True Action: Kidnapping Mr. Heineken
Welcome to another edition of True Action. In this installment we are going to be taking a look at Kidnapping Mr. Heineken, a movie that is about (you guessed it) the 1983 kidnapping of Freddy Heineken, the Heineken beer mogul.
The film is actually based on a book about the kidnapping titled “The Kidnapping of Alfred Heineken” by Peter R. de Vries.
- The Movie: As the movie begins we are in Amsterdam in 1982. A group of friends, who work in construction and are down on their luck due to an economic recession, go to a bank to get a loan to keep their construction company afloat. They are turned down for the loan on the spot. As the saying goes, desperate men do desperate things. Cor van Hout (Jim Sturgess) and William Holleeder (Sam Worthington) propose a plan to kidnap beer mogul Freddy Heineken to their three friends Jan “Cat” Bolleard (Ryan Kwanten of Blunt Force Trauma infamy), Frans “Spike” Meijer and Martin “Brakes” Erkamps. The five men agree to do it but quickly realize they are going to need some start up money to pull this thing off so they go back to the bank, but this time instead of wearing suits and attempting to get a loan, they are wearing masks and robbing the place. The friends meticulously plan their kidnapping caper, they even build sound proof rooms behind a hidden wall in a building owned by Cat to keep Heineken prisoner until their $35 million ransom demand is met. Preparation was the key as the five money hungry friends pull it off, kidnapping Mr. Heineken (DING!) and his chauffeur. Anthony Hopkins plays Freddy Heineken in the film and as you might expect he steals the show every time he is on the screen. Things slow down action wise at this point in the movie, and weeks go by without the authorities answering the ransom demand, leading to tension among the five kidnappers. Eventually the authorities do comply and back in 1983, when this all actually happened, it was the largest ransom ever paid for an individual. This is about the time where everything starts to unravel for our kidnappers and the action picks up again. All five men are eventually caught and serve time for the kidnapping. And the film ends with a line that Freddy Heineken used earlier when speaking to his captors, “There are two ways a man can be rich in this world, he can have a lot of money, or he can have a lot of friends. But he cannot have both”.

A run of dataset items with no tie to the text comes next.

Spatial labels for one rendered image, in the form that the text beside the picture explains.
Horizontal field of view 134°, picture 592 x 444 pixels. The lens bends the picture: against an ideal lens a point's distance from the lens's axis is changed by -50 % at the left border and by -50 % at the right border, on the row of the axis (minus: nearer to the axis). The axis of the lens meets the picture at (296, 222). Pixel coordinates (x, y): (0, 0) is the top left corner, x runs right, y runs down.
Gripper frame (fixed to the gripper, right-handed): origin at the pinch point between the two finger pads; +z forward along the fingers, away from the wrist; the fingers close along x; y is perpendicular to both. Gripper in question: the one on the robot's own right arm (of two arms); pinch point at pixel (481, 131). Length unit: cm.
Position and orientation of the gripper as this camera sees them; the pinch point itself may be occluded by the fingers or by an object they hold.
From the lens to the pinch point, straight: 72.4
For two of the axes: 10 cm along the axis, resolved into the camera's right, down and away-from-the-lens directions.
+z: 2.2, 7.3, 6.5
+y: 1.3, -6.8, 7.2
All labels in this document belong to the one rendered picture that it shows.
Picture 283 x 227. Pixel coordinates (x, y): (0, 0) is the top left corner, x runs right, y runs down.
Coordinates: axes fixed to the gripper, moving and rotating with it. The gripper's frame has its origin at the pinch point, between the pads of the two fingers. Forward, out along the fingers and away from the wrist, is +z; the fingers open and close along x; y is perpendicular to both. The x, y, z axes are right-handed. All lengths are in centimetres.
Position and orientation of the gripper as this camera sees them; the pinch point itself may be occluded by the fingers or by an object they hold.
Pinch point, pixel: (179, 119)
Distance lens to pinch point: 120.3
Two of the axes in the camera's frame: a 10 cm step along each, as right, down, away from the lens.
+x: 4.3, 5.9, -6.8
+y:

- The True Story: How does the movie differ from the actual events? For one Heineken beer bottles in 1983 were brown, not green as they are today and as they are depicted in the film. But if you ask the author of the book “The Kidnapping of Alfred Heineken” he would tell you there are a lot more differences than the color of the beer bottles. In fact, Peter R. de Vries refused to go to the premiere of the movie because of how the final product differed from his book and the actual historical facts. de Vries also had an issue with the accuracy of the 2011 movie The Heineken Kidnapping (yes there have now been two movies made based on the subject, the 2011 version had Rutger Hauer as Alfred Heineken) which prompted de Vries to be involved in the Kidnapping Mr. Heineken movie in the first place.
- The Aftermath: After serving their 11 years in prison, Cor van Hout and William Holleeder would become known as “The Godfathers of the Netherlands” as they were calling the shots in the criminal underbelly of Amsterdam often referred to as the Penose. Holleeder would eventually become the sole kingpin after he ordered the hit on his best friend Cor van Hout. Holleeder is currently in custody and awaiting his trial for ordering numerous contract killings. The Holleeder/van Hout post prison story sounds like a movie waiting to happen… or maybe de Vries can finally convince someone to make an entirely 100% accurate story of the kidnapping of Alfred Heineken instead. As the saying goes… third times a charm. Cheers!